WORK REQUIRED> Which of the lines below hold the word "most"? Pull each of them out.

Items listed in a dataset
-=-=-

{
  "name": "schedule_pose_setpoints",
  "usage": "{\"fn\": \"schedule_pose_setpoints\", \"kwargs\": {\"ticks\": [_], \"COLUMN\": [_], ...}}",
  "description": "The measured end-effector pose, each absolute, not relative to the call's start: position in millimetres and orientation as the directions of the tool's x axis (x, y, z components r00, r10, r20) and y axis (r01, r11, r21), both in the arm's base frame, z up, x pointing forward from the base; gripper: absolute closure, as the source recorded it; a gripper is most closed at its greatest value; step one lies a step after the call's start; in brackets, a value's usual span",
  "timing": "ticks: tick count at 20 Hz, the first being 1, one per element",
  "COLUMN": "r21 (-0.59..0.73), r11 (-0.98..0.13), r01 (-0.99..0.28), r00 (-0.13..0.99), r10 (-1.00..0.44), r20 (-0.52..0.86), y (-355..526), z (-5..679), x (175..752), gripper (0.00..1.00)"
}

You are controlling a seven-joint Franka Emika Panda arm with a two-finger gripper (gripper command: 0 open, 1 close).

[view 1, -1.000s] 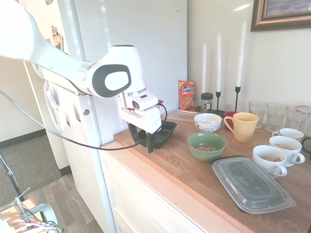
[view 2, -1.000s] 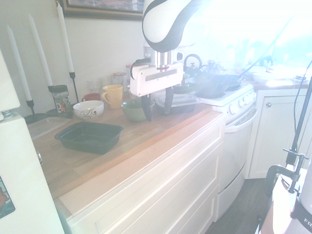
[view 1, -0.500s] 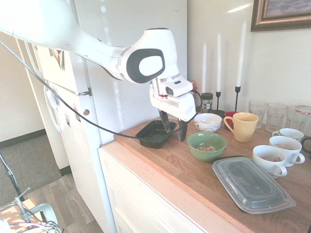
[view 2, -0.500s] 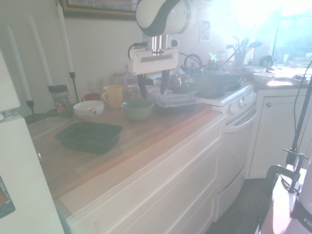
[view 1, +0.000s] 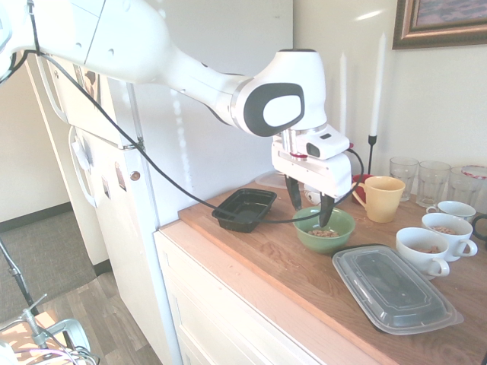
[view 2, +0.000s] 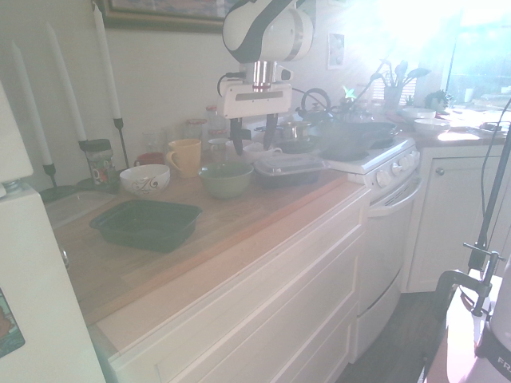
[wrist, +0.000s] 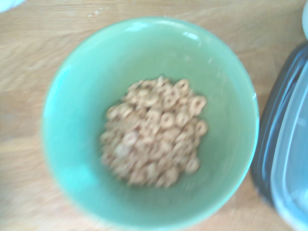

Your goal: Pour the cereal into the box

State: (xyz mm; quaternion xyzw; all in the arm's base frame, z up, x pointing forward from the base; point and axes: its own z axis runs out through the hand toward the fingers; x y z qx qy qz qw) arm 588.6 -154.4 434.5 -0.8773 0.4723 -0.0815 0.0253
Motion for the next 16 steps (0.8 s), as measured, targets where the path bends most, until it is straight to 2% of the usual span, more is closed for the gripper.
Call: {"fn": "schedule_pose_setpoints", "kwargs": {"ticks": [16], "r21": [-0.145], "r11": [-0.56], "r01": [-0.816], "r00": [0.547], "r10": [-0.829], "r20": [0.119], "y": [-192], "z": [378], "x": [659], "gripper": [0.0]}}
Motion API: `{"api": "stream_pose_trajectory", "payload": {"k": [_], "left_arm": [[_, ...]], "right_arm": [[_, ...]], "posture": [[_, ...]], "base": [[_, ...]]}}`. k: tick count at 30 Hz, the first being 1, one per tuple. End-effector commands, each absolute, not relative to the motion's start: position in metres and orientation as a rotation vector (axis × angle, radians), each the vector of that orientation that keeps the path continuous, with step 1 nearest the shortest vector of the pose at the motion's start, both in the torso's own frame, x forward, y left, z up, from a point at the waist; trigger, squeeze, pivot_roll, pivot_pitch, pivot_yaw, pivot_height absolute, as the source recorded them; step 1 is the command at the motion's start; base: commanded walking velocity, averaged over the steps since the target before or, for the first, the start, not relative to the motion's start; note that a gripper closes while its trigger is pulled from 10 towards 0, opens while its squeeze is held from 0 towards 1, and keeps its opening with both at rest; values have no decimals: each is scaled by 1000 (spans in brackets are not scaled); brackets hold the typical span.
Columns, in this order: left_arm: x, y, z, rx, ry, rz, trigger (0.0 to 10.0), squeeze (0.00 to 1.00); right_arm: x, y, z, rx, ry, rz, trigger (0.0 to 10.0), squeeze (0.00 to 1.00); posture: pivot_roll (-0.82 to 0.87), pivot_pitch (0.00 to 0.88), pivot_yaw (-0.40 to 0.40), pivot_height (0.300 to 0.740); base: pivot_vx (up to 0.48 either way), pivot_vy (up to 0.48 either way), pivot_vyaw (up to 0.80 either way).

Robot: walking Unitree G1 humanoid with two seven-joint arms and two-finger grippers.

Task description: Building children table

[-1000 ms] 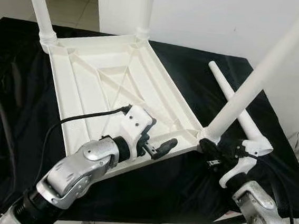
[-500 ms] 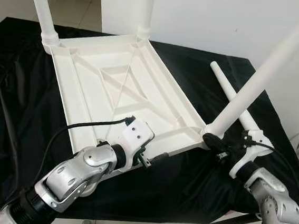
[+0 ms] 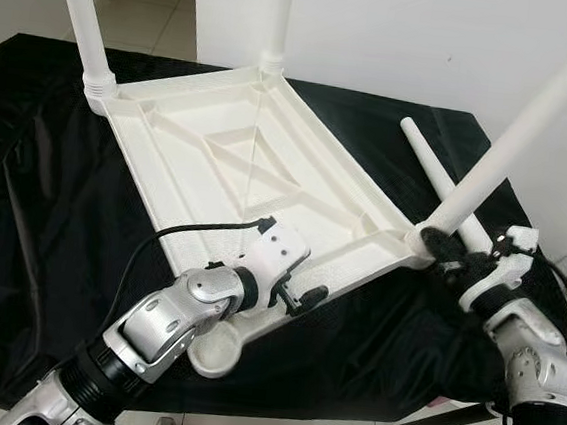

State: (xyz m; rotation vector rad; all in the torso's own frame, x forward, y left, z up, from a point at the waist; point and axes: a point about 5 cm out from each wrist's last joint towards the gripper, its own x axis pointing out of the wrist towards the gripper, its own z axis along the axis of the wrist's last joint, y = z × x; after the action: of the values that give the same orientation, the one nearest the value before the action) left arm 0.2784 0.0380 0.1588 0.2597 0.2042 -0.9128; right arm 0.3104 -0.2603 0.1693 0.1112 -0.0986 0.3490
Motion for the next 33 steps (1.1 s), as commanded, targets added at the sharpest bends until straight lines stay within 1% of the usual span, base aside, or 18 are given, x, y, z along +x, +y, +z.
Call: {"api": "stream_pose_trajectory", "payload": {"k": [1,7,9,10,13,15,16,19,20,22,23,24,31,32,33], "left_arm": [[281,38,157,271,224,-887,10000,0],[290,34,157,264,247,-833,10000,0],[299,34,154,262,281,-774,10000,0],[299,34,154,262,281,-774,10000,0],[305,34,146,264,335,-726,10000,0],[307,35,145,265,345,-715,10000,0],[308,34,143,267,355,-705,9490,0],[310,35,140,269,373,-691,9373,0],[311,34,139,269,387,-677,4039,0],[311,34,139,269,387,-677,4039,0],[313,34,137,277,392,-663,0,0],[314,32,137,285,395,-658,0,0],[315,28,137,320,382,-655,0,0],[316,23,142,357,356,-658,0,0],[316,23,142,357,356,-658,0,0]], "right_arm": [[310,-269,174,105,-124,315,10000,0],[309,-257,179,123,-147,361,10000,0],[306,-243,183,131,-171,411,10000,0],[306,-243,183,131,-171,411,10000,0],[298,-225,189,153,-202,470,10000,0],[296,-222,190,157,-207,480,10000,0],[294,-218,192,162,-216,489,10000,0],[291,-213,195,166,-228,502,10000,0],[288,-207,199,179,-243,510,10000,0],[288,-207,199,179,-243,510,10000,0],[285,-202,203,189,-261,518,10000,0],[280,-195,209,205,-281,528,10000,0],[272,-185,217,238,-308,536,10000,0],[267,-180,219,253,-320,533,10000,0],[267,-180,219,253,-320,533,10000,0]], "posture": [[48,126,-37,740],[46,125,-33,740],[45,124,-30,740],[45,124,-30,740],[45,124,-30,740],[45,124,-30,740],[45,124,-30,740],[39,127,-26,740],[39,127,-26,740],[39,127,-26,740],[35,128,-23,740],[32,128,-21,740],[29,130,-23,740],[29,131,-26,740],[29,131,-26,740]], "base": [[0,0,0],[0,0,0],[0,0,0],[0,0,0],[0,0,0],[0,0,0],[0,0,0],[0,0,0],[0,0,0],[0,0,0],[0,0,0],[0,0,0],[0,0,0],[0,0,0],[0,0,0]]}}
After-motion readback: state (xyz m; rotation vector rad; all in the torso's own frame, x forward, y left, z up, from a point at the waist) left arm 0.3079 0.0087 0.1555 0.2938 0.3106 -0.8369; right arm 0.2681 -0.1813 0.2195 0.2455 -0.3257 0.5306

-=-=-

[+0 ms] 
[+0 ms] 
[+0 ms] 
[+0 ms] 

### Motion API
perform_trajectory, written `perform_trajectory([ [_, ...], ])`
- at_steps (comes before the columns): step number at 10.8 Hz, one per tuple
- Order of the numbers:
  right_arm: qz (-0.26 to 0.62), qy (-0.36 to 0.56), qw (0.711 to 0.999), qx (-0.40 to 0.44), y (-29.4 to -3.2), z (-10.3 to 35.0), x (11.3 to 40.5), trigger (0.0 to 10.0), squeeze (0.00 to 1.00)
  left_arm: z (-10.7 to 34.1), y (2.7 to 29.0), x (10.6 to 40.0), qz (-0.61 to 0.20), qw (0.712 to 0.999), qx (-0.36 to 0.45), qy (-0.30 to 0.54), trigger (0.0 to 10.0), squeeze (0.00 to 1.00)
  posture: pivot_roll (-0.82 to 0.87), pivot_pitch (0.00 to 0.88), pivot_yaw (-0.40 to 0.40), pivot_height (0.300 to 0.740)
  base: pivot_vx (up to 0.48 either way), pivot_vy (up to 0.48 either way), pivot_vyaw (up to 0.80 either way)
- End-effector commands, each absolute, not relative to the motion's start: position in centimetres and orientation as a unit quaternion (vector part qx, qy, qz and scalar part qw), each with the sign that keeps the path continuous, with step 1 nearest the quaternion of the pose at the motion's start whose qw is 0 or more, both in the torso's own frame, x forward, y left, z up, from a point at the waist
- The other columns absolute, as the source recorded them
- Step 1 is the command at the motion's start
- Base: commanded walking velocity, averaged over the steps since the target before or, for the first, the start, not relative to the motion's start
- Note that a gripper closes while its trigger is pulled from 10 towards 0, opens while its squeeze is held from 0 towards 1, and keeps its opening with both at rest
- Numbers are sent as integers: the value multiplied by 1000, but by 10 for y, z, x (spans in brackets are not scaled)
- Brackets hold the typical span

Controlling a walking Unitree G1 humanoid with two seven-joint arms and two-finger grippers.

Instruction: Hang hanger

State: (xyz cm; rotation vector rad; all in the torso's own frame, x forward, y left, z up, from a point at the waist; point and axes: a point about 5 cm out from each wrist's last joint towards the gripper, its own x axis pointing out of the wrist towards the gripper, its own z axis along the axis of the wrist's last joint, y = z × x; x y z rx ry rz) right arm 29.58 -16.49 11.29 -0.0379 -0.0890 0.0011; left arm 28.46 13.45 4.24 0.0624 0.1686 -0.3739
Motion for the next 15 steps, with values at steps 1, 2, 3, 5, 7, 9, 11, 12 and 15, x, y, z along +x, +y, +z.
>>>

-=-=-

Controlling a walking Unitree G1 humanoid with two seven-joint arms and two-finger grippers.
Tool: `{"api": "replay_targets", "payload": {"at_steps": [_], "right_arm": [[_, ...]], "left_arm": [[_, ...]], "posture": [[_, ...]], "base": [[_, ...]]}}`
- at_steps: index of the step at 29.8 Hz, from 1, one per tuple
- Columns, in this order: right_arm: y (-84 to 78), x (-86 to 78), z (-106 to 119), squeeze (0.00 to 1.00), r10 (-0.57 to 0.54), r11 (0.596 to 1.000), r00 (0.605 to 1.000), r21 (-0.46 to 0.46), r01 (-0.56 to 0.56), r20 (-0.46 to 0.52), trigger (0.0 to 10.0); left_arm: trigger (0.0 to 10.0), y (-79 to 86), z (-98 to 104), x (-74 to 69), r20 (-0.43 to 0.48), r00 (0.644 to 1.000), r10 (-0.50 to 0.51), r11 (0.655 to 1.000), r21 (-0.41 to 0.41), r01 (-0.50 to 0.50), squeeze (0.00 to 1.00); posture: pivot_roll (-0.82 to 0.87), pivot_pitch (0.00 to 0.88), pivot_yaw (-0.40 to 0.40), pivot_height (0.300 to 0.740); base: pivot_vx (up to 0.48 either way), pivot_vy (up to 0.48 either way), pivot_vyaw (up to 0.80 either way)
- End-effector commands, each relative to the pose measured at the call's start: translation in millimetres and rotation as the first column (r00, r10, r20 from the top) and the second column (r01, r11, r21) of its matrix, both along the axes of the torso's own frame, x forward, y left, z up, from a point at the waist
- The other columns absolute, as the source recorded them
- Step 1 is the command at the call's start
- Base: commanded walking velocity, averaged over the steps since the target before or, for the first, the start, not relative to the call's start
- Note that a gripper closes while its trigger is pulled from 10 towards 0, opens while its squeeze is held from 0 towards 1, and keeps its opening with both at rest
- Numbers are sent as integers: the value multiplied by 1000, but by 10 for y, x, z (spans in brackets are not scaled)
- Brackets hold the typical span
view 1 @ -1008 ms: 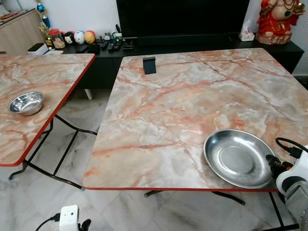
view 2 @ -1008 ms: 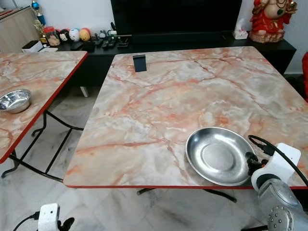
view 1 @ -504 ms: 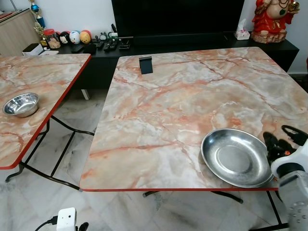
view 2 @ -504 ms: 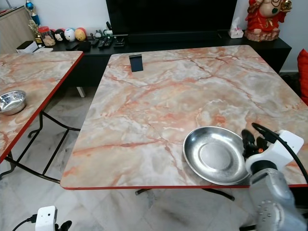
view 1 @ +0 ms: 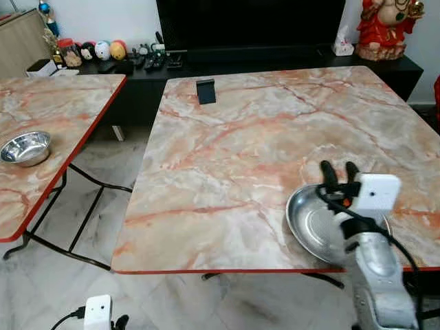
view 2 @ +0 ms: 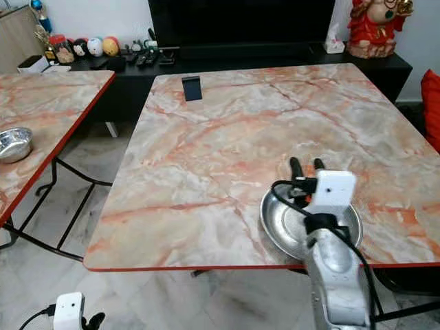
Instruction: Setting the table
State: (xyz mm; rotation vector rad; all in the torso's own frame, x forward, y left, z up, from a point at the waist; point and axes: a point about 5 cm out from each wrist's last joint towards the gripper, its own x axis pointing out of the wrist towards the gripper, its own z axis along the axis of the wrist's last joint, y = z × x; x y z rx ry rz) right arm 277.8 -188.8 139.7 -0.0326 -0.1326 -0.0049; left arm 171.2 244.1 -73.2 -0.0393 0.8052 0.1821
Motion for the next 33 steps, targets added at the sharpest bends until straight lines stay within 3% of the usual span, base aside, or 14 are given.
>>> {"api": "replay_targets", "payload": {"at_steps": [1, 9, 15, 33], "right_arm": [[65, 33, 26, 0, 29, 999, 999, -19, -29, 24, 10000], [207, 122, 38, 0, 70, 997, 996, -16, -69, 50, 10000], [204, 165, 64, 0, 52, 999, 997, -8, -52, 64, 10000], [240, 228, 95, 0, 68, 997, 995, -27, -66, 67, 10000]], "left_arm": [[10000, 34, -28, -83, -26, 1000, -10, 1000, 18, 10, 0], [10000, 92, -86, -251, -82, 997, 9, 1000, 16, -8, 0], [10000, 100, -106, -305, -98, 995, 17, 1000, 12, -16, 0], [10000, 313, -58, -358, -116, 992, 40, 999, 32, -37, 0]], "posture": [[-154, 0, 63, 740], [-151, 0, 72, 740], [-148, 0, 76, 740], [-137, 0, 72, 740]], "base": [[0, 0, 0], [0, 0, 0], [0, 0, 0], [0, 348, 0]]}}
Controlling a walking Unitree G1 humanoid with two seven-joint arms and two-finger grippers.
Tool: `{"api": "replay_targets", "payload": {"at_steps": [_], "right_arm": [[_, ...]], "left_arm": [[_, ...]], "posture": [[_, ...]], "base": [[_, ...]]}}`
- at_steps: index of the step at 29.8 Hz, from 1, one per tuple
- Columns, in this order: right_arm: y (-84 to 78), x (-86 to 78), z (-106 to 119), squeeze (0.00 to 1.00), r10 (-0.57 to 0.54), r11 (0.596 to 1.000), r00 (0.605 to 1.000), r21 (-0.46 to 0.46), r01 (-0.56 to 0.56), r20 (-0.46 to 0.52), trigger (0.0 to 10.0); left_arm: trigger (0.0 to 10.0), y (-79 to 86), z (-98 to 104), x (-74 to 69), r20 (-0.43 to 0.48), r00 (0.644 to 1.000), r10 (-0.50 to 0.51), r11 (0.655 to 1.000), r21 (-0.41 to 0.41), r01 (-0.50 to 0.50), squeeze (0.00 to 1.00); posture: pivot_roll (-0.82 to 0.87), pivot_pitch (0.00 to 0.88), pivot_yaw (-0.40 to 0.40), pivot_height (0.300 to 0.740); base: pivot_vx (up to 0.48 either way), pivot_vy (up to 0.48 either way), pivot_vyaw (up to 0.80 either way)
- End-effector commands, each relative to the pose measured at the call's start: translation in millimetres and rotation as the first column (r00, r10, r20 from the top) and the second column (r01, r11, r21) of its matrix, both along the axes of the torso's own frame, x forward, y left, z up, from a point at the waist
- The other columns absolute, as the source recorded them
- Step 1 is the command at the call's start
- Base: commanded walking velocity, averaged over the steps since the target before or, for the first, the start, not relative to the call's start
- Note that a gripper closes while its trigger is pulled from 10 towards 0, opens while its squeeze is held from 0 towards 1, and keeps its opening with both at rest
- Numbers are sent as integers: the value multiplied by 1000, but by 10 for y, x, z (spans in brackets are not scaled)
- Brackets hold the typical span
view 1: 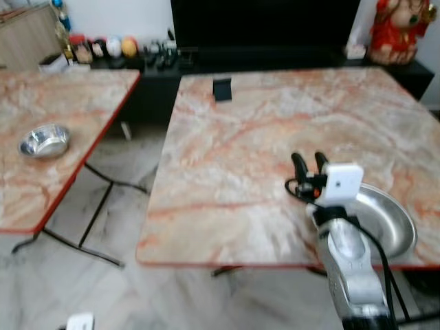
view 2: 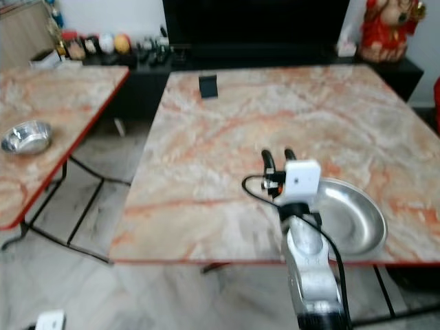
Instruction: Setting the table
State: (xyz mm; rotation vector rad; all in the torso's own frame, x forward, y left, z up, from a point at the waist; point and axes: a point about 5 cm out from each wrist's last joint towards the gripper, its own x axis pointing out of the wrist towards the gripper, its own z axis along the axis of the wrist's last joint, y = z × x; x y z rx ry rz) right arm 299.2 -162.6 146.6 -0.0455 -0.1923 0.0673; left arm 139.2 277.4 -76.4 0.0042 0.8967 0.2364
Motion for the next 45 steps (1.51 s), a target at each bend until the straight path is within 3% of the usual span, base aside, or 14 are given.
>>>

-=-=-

RESULT OF THE TASK>
  "description": "The measured end-effector pose, each absolute, not relative to the call's start: position in millimetres and orientation as the directions of the tool's x axis (x, y, z components r00, r10, r20) and y axis (r01, r11, r21), both in the arm's base frame, z up, x pointing forward from the base; gripper: absolute closure, as the source recorded it; a gripper is most closed at its greatest value; step one lies a step after the call's start; in brackets, a value's usual span",
Motion for the next 16 steps (0.8 s), as measured, targets where the path bends most, until it is straight to 2% of the usual span, more is closed for the gripper.

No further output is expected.